Protecting Yourself From Identity Theft
The best way to avoid the headache and financial loss from identity theft is to protect yourself from it in the first place. There are several ways to help keep your identity and personal information safe.
- Shred any document that has your personal information on it.
- Use multi-factor authentication for login credentials, and keep your passwords strong and secure. Consider a password manager.
- Do not respond to suspicious emails or click on links or attachments.

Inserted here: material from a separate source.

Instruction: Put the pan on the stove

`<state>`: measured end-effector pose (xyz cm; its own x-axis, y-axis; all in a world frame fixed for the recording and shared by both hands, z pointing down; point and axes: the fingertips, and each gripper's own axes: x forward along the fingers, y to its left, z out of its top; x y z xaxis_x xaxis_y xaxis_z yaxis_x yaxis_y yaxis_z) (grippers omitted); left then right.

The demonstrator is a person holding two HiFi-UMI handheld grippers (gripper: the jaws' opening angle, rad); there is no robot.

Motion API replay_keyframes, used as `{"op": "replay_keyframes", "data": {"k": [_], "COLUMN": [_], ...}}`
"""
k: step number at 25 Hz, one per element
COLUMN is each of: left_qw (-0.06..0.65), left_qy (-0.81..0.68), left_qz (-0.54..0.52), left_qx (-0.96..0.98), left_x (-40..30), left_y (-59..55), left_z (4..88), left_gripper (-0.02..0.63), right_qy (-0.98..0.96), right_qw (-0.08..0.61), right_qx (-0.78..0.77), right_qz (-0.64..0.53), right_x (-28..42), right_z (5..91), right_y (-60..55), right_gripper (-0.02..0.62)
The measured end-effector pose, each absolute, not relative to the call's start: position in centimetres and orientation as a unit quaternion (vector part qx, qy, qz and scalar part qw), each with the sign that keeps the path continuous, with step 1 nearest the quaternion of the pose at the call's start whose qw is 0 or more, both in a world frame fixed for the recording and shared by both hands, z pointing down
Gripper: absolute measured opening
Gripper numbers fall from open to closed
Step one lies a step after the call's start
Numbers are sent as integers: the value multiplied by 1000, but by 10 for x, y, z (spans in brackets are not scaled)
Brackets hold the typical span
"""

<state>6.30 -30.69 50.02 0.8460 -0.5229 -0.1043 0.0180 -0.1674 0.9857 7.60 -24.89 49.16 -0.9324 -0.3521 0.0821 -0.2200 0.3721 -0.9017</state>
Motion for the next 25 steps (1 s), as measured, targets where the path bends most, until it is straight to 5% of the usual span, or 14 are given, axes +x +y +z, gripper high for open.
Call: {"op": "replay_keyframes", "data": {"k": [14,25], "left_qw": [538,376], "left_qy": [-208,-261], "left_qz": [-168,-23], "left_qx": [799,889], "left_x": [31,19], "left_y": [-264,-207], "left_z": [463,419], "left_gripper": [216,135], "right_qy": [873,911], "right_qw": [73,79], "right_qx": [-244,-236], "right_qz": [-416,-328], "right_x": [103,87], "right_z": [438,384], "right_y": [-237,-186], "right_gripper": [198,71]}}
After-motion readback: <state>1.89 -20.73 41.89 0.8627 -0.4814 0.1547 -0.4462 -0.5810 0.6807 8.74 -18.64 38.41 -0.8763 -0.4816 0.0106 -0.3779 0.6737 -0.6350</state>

When logging into a website, ensure it is the legitimate one first
- Use best practice cybersecurity policies and security software.
- Regularly check your credit report, credit card statements, and bank accounts for suspicious activity.
- Do not overshare on social media or over digital platforms.
- Consider a credit or identity monitoring service.
- File your tax return early to beat fraudsters from doing it.
- Protect your passwords and login credentials from prying eyes.
- Keep your phone locked and personal papers locked safely away.
- Do not share your login credentials or passwords with anyone.
Actions to Take if You Spot Signs of Identity Theft
If you think you have been a victim of identity theft, take quick action to limit the damage and recover your identity. If you have identity theft insurance, file a claim immediately, and start to notify companies that you have been breached. Contact your bank and credit card companies to freeze your accounts and notify them of any fraudulent charges. You should also file a report with the Federal Trade Commission (FTC) and your local police. Change all your passwords and credentials immediately, tighten up your security practices, and keep an eye on all of your bills. Sign up for a credit monitoring service. Report fraud to the IRS, and start the identity recovery process with them. Recovering your identity after it has been stolen can take some work, but it is possible with these tips.
Consumer Sentinel Network Data Book 2020. (February 2021). Federal Trade Commission (FTC).
Facts + Statistics: Identity Theft and Cybercrime. (2021). Insurance Information Institute (III).
The Pandemic Made Life Even Worse for Identity-Theft Victims. (May 2021). PCMag.
Report to Help Fight Fraud. Federal Trade Commission (FTC).